# Need help with Curtis Homepro 7.5'



## Newfiejeeper (Jan 1, 2017)

Hey Guys,

Just joined the site, but I have been reading on here for a few months.

I currently have an older Jeep YJ with a V8 that I put a new Curtis home pro 7.5' blade on about 4 years ago. I use it for my personal driveway only. About 1000' long, but the jeep does exceptionally well with it. 

Just this week I bought a new GMC 2500HD crew with the 6.0. I have had the Jeep and plow for sale for a while and have been unable to sell it. The plan was to buy a new blade for the new truck. 

I'm thinking now I may put the Curtis I have on the new truck. It is like new, not even rusting at all. It's a bit narrow, and undersized for what the truck can do, but I could easily fab up some wings and reinforcements for it over the summer. 

What do you all think? 

The 2nd problem.... Curtis no longer makes and sells new plows and they have limited parts available. A mount is available for the 2015's so this should work. But the GMC had HID headlights for 16, so it doesn't appear a headlight adapter is available. Would it be possible to make this work? 

Thanks. I appreciate the input.

Newf


----------



## Newfiejeeper (Jan 1, 2017)

Here is a Picture of the current setup


----------



## Newfiejeeper (Jan 1, 2017)

One more


----------



## Randall Ave (Oct 29, 2014)

If you put that on a full sized truck you will kill it. And the plow is not that strong, can't realy put a set of wings on it. Are you keeping the Jeep?


----------



## Newfiejeeper (Jan 1, 2017)

No. Its for sale, but have been unable to sell it as a combo, or the blade alone. If I was keeping the jeep, it's an awesome set up. GM 350 Efi, 35" MTR's, and 800lbs of sand in the back.... pushes like crazy. But time for the jeep to go.

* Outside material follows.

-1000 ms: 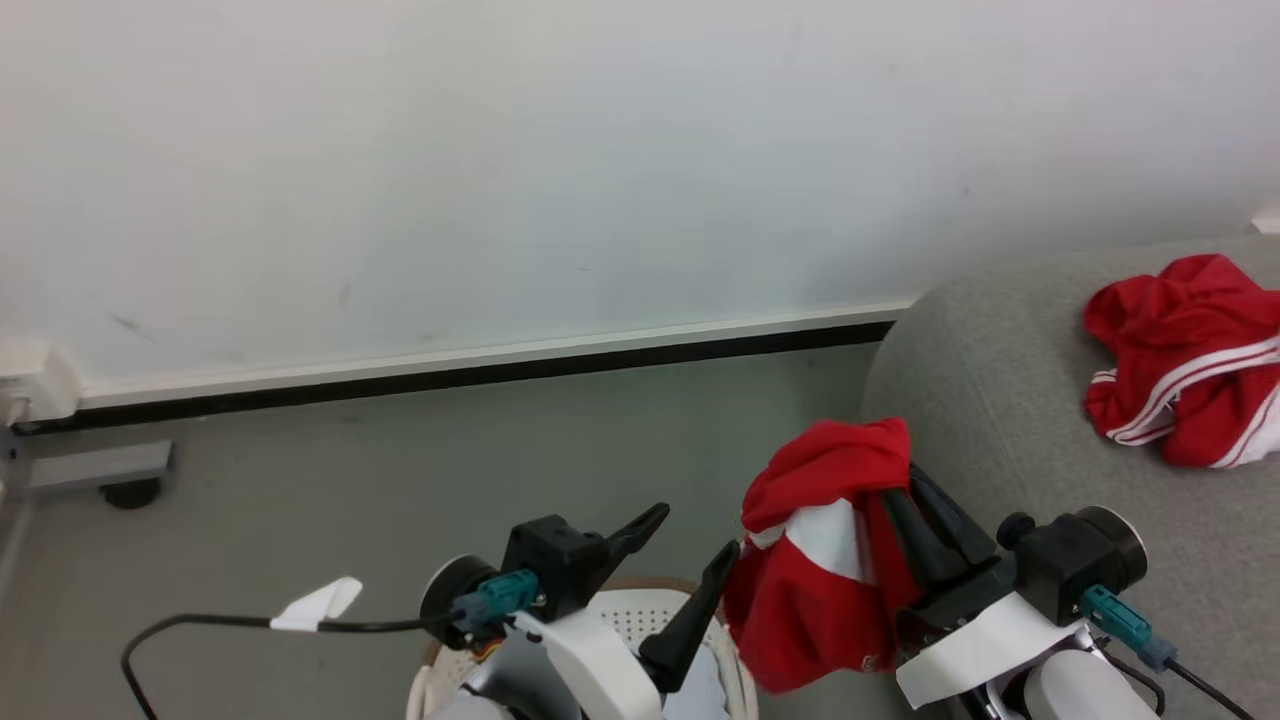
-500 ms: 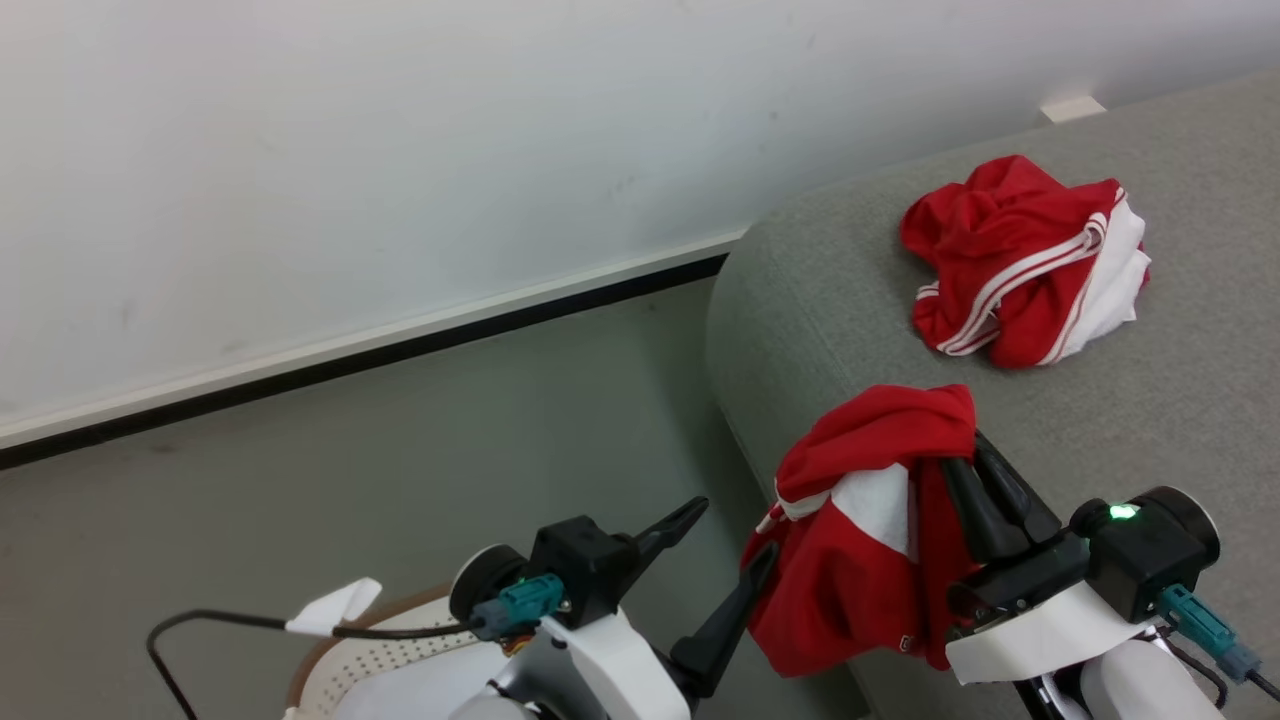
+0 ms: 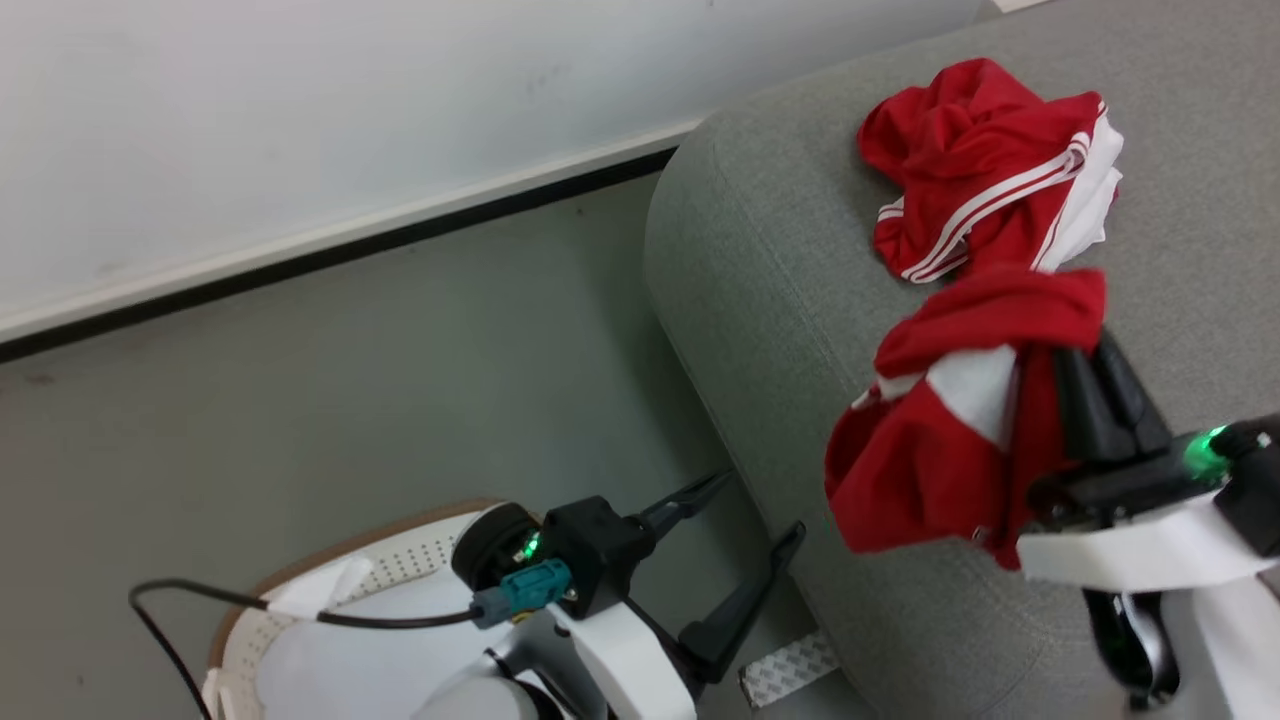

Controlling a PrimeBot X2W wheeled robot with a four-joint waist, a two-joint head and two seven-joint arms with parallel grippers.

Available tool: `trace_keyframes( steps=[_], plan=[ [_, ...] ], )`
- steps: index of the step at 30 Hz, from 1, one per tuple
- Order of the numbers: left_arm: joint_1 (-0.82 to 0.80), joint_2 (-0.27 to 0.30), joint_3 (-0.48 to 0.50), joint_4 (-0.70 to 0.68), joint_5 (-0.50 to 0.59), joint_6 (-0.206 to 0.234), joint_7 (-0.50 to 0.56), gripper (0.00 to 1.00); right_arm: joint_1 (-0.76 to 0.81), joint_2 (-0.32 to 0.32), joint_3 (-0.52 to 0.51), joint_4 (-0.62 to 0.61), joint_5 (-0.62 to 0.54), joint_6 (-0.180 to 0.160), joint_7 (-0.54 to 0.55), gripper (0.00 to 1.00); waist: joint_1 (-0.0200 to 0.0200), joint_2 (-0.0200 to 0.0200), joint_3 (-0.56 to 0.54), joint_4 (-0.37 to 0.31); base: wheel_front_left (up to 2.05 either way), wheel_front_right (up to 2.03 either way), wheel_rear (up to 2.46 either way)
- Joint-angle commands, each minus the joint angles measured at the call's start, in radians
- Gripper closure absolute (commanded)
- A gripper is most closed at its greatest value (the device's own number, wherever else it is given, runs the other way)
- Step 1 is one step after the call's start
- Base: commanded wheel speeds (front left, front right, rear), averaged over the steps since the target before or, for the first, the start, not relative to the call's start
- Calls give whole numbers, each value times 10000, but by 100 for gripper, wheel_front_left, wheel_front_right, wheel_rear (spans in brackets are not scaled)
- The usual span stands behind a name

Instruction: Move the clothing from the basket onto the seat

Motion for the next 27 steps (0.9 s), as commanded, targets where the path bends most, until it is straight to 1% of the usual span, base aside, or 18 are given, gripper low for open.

I'm up in Newfoundland, Canada, and everything is wicked expensive here. About 10,000 for a new blade.... and that is not the biggest and baddest. Even a straight 8' BOSS is 9k plus tax.

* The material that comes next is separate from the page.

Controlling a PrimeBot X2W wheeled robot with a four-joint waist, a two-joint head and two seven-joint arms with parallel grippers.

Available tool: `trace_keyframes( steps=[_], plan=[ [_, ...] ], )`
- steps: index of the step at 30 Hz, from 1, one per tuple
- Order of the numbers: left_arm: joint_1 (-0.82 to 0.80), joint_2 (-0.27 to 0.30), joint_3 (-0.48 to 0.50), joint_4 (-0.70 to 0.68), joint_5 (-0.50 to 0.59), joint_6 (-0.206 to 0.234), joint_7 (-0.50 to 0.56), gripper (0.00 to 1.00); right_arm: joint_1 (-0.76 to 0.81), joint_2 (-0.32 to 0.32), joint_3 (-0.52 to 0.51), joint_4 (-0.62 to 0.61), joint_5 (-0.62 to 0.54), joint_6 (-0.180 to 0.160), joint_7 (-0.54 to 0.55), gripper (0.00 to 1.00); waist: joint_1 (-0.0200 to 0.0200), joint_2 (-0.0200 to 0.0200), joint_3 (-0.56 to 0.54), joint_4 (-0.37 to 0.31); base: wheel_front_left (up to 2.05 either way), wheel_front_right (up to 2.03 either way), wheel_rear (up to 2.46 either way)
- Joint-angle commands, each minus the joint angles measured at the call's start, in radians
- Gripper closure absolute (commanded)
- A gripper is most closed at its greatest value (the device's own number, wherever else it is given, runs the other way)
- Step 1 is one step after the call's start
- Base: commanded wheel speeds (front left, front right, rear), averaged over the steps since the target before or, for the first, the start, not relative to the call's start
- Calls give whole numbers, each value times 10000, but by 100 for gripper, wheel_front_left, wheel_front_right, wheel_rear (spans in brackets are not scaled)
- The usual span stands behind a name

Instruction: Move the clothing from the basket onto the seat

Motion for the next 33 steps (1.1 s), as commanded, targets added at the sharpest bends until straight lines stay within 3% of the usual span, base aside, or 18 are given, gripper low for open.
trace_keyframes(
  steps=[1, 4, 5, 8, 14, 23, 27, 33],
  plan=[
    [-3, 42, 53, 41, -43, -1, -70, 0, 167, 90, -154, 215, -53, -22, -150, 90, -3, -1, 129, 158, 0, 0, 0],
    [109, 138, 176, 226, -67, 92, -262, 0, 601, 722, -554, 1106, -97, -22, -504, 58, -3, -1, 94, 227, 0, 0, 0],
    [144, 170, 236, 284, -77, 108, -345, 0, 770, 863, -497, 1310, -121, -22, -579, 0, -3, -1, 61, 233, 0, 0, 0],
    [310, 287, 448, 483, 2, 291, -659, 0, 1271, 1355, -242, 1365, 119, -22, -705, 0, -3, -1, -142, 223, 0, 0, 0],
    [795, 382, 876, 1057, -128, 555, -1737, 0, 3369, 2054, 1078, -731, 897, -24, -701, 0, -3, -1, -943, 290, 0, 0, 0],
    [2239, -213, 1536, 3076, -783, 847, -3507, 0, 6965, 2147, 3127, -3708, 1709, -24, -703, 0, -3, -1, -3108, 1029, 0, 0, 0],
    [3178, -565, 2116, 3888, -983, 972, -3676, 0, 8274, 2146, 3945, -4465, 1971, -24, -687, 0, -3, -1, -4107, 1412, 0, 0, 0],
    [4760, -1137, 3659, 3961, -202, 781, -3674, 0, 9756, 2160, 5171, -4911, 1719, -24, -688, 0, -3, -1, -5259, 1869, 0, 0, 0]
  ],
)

I parked it next to the Heavy Duty version Curtis sold, and while there are some differences to the push frame, it is essentially the same, same hydrolics through the whole line. But the biggest differences are the number of gussets on the blade itself. I was thinking a 100lbs of strategic bracing might go along way, since I paid 5800 plus tax for it 4 seasons ago and it's like new. It would be a fun project too... if it would work out in the end 

I know I'm rambling.... just trying to save a few bucks.. after spending an assload of bucks on this new truck! 

Newf


----------



## Randall Ave (Oct 29, 2014)

I haven't done one in a while but I was an installer for a Curtis dealer. Done about probably 150 installs. The weak area of that plow was the trip frame gussets. Just not much meat there. Hey its your plow, if you have the time and talent then have at it. And I tried doing a search, seems no contact info much for Curtis anymore as far as plows go. The initial design was good, support and parts availability was poor.


----------



## Newfiejeeper (Jan 1, 2017)

Hey Thanks Randall Ave.... you certainly would know the difference more then me. Any suggestion on making a headlight adapter for the HID's that come on the GMC's? I looked it up in the latest (2015) Curtis manual that is on their website, and it lists a adapter for GMC HIDs that should work... but after doing an internet search, it is available on EBay and a couple other spots for $775. Seems crazy. I assume it's just an adapter with a different resister for the HIDs.


----------



## Randall Ave (Oct 29, 2014)

No idea, haven't done one in probably 7 years. I heard the headlamp module price was nuts. Just wire the headlamps direct with a switch. Honestly I'd sell the setup for whatever I could get an get an 8 1/2 plow


----------